New findings into the mystery of Stonehenge

Cheryl Sanders
July 31, 2020

Stonehenge, in Wiltshire, England, is a UNESCO World Heritage site and it dates back to the Neolithic period, around 2500 BC. The inner layer, comprised of the largest stones, has been analysed by archaeologists.

Tests since have now confirmed the origin point of the stones that archaeologists and millions of Britons have debated for centuries.

The smaller stones near the center of the structure, called bluestones, had previously been traced to Wales, almost 125 miles away. But the source of the massive blocks known as sarsens was still unknown.

For centuries, the source of Stonehenge's enormous sarsen stones have actually been an open secret. Another long-standing mystery isn't just where the stones came from, but how they were transported such far distances to the monument's site.

With the source of the stones established, the scientists mapped probable routes over which they might have been transported to Stonehenge; the Neolithic builders could have transported the stones along a route from West Woods via Knap Hill, or alternatively a route along the White Horse Trail and through the Vale of Pewsey and Avon River (see map).

However, Marlborough simply was the best match across England for the stone that was tested.

Only John Aubrey, an antiquarian from the 1600's, believed that "Overton Wood", an older name for West Woods, was the site where Stonehenge's sarsens originated.

Dr Jake Ciborowski analysing a sarsen lintel stone using a portable x ray fluorescence spectrometer.

This all changed previous year, when a missing piece of the stones was returned.

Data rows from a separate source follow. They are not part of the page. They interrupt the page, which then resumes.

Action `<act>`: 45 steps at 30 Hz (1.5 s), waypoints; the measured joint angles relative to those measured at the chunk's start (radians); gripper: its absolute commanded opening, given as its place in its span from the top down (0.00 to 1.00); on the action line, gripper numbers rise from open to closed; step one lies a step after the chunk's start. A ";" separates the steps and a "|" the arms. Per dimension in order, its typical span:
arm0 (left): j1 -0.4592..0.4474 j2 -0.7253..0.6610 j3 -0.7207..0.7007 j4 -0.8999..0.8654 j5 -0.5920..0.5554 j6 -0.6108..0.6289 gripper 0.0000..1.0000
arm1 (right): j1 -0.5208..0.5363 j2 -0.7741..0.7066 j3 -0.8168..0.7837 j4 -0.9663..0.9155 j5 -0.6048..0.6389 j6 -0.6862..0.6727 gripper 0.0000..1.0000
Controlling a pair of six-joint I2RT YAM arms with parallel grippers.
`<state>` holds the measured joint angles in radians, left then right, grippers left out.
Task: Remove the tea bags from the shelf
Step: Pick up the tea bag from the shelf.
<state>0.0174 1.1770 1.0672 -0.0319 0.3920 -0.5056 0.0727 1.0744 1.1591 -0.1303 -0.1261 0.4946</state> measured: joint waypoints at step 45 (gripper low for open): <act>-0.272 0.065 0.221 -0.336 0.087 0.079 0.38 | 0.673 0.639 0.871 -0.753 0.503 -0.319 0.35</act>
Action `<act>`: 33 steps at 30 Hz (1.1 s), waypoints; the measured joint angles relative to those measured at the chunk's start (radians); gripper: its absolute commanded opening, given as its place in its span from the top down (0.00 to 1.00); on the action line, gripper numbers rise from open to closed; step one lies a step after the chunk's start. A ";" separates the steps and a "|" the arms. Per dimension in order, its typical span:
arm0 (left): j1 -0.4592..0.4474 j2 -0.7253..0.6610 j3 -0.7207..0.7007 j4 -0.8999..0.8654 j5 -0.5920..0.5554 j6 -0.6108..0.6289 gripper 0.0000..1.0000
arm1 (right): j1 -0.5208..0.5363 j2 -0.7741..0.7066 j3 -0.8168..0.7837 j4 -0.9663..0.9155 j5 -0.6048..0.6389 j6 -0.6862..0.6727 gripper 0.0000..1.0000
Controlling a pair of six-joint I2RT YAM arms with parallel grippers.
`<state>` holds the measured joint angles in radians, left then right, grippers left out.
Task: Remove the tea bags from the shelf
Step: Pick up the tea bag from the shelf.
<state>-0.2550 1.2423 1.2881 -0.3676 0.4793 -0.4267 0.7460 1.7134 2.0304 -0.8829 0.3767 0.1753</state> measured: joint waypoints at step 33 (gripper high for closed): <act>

It had been removed from a megalith, known as number 58 along, by a firm who were repairing damaged monuments with metal ties in the 1950s.

A missing out on piece of Stonehenge returned after 60 years assisted unlock tricks of the stones.

"Until recently we did not know it was possible to provenance a stone like sarsen", said Nash in an AAAS press release.

Geochemical testing indicates that 50 of Stonehenge's 52 pale-gray sandstone megaliths, known as sarsens, share a common origin about 25 kilometres (15 miles) away at a site called West Woods on the edge of Wiltshire's Marlborough Downs, researchers said on Wednesday. However the supply of the sarsens has till now eluded scientists.

"Now we can say that in getting the sarsens, the primary goal was size: They wanted the largest and most substantial stones they could find and it made sense to get them as close as possible", said historian Susan Greaney, one of the study's co-authors., in the declaration of Heritage of English.

The rationale the monument's developers decided on this website online stays a thriller, even supposing the researchers recommend the scale and high quality of West Woods' stones, and the benefit with which the developers may get admission to them, can have factored into the verdict.

The chemical analysis can also help to pinpoint the route of the stones to Salisbury Plain.

She added that the return of the core from Florida was crucial, as it allowed the researchers to undertake a "small amount of destructive sampling".

"MYSTERY SOLVED!" tweeted English Heritage, which cares for the website and added to the research study. Two of the sarsen stones did not originate from West Woods.

Subsequent, they examined two main samples from a person of the stones that ended up acquired all through restoration operate in 1958 but which then went missing until eventually resurfacing in 2018 and 2019, respectively.

The finding offers further insight into how Stonehenge was built. The scientists compared the core to other sarsen stones throughout England and finally came to a conclusion.